Figure 1C displays typical responses in the ML and GC layer to stimulation of the PP and GC layer. These signals represent population responses of voltage changes from cells with membrane at the selected site. In general, both neurons and glia contribute to these optical signals, but with the dye used here, RH482, glia signals are weak and difficult to see without blocking excitatory synaptic receptors (Kojima et al., 1999). Most of the membrane in the ML is from GC dendrites. Interneurons are present in much smaller numbers than GCs in the dentate gyrus (Amaral et al., 1990) and are unlikely to contribute significantly to these populations responses. However, small signals from nonprincipal cells cannot be completely ruled out. The responses to both ML and GC layer stimulation show decay kinetics characteristic of excitatory synaptic potentials (Fig. 1C, top). Most of the membrane in the GC layer is from GC somata, and responses to GC layer stimulation show two temporal components, one rapid and one slow (Fig. 1C, bottom left). Rapid and slow voltage-sensitive dye signals such as these have been shown by pharmacological experiments to represent action potentials and excitatory synaptic potentials, respectively, in both the dentate gyrus (Jackson and Scharfman, 1996) and CA1 region (Grinvald et al., 1982). These optical signals correspond well with field potential recordings that have been interpreted as synaptic potentials in granule cell dendrites (Jackson and Scharfman, 1996). Synaptic components dominate the responses in the ML, so that changes in EPSP–spike coupling are not likely to contribute significantly to our analysis of potentiation. However, the origins of responses in the CA3 region are more difficult to assess because they are slower and less synchronous (Figs. 2, 3).

Spatial distribution of responses and potentiation: PP stimulation

Stimulation of the PP with test pulses in the outer half of the ML evoked robust optical signals throughout the field of view. An overlay of optical traces on an image of a slice illustrated the extensive spread of responses (Fig. 2A). Selected traces from three locations (Fig. 2B) highlighted the larger amplitude and faster kinetics of responses in the ML (top and bottom traces) compared with the CA3 region (middle trace). The traces from the CA3 region arose from the pyramidal cell layer and flanking strata oriens and radiatum. A proximal portion of the CA3 region was generally clear in CCD images, although the overlay of traces made some of the boundaries more difficult to see. Applying TBS to induce LTP potentiated responses in the ML but not in the CA3 region (compare red and black traces for the three locations displayed in Fig. 2B). The evoked change in light intensity (ΔI) was normalized to the resting light intensity (I) to give ΔI/I, and signals from sites showing the greatest potentiation were averaged over six slices and plotted versus time (Fig. 2C). These plots compare the fractional increases following TBS and illustrate the persistence of potentiation for the duration of our experiments (45 min). This potentiation indicated an increase in the local population EPSP, which reflects either increased amplitudes of responsive cells, or increased numbers of responsive cells, or both.

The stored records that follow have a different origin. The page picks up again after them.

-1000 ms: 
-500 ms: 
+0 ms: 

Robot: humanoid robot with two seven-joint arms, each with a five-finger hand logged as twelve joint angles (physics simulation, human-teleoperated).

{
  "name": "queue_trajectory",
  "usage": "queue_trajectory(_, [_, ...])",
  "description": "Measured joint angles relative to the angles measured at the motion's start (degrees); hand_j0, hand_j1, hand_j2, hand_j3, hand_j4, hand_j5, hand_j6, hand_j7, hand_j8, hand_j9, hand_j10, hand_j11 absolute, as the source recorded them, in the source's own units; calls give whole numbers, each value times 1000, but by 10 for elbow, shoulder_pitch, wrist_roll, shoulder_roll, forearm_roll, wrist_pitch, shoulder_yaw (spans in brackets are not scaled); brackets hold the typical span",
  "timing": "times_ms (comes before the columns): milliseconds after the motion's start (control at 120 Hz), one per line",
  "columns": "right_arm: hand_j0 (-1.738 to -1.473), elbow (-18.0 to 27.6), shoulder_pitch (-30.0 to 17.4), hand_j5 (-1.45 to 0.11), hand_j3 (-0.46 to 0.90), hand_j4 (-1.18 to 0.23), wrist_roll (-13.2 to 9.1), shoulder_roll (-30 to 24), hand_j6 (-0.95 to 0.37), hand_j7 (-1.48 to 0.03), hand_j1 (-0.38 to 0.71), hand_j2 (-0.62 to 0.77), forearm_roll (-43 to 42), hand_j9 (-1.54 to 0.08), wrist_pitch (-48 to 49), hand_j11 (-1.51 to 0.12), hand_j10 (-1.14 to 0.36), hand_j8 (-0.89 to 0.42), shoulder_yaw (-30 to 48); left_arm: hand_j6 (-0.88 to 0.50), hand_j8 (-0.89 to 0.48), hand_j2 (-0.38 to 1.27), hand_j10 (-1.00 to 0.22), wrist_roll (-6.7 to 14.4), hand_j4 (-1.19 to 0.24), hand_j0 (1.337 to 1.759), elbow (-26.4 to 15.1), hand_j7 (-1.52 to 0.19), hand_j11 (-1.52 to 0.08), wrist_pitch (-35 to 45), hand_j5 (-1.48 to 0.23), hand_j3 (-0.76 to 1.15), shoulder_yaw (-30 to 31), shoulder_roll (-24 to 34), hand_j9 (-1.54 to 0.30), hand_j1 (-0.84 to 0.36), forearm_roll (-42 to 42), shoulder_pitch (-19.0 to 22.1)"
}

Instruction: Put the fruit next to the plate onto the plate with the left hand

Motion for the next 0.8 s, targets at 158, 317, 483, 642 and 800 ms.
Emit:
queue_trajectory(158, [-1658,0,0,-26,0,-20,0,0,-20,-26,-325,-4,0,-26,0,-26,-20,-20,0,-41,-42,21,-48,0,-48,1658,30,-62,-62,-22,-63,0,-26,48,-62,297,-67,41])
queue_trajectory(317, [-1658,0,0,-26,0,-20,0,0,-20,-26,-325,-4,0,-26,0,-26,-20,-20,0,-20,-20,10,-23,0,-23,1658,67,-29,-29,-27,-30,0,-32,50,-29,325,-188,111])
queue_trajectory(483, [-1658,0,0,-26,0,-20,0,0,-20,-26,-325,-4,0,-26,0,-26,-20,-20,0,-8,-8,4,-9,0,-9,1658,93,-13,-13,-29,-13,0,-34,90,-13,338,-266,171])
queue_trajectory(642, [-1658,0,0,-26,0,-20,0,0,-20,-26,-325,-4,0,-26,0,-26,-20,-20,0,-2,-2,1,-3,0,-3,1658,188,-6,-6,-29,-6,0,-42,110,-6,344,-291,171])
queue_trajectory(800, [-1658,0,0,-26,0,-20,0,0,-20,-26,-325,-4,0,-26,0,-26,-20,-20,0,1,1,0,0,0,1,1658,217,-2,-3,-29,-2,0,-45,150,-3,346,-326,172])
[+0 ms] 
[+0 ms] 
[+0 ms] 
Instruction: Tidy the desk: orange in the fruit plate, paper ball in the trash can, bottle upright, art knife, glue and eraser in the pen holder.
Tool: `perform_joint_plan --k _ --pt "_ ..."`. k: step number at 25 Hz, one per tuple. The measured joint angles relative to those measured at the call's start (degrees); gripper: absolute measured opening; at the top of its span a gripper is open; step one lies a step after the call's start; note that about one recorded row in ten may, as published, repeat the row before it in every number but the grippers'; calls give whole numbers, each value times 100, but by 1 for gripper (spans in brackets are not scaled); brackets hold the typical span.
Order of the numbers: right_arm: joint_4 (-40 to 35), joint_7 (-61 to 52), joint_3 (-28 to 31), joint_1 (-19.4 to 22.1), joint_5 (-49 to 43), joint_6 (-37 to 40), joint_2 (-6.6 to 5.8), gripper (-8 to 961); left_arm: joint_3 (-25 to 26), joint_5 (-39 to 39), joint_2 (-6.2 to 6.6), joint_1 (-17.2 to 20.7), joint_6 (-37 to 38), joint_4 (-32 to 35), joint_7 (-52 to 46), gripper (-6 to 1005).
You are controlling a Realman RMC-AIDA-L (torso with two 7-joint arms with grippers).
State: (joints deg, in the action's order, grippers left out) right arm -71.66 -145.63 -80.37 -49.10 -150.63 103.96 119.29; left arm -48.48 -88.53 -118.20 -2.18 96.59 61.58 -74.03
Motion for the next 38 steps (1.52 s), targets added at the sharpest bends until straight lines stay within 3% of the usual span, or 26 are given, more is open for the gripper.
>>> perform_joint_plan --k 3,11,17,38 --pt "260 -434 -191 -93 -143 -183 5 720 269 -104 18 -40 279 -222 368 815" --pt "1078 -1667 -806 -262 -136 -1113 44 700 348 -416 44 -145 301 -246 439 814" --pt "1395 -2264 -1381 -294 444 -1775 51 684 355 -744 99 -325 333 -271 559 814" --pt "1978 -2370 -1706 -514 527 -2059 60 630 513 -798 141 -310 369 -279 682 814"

To evaluate the spatial distribution of responses and potentiation, we constructed maps of ΔI/I encoded as color. These maps highlighted the prominent responses through much of the ML before TBS (Fig. 2D) and revealed increases in response amplitude and spread after TBS (Fig. 2E). Normalization to the maximum post-TBS responses in Figure 2E aided comparisons and highlighted locations where potentiation occurred. Mapping the difference in ΔI/I between pre-TBS and post-TBS provided a direct view of the spatial distribution of potentiation (Fig. 2F). This map revealed lower potentiation around the stimulating electrode, in common with previous work in the CA1 region (Chang and Jackson, 2006). The underlying mechanisms for this local effect remain unclear. Both the response and potentiation maps revealed larger amplitudes in the infrapyramidal (bottom) blade of the ML than the suprapyramidal (top) blade (Fig. 2D–F). This asymmetry had been reported previously (Scharfman et al., 2002) without a GABAA receptor blocker, and the present results in SR95531 (see Materials and Methods, above) indicated that this feature does not reflect asymmetry in the inhibitory circuitry of the dentate gyrus. This asymmetry between the upper and lower blades did not extend to potentiation, as the fractional enhancements in both blades were identical after normalizing to their pre-TBS baselines (Fig. 2C).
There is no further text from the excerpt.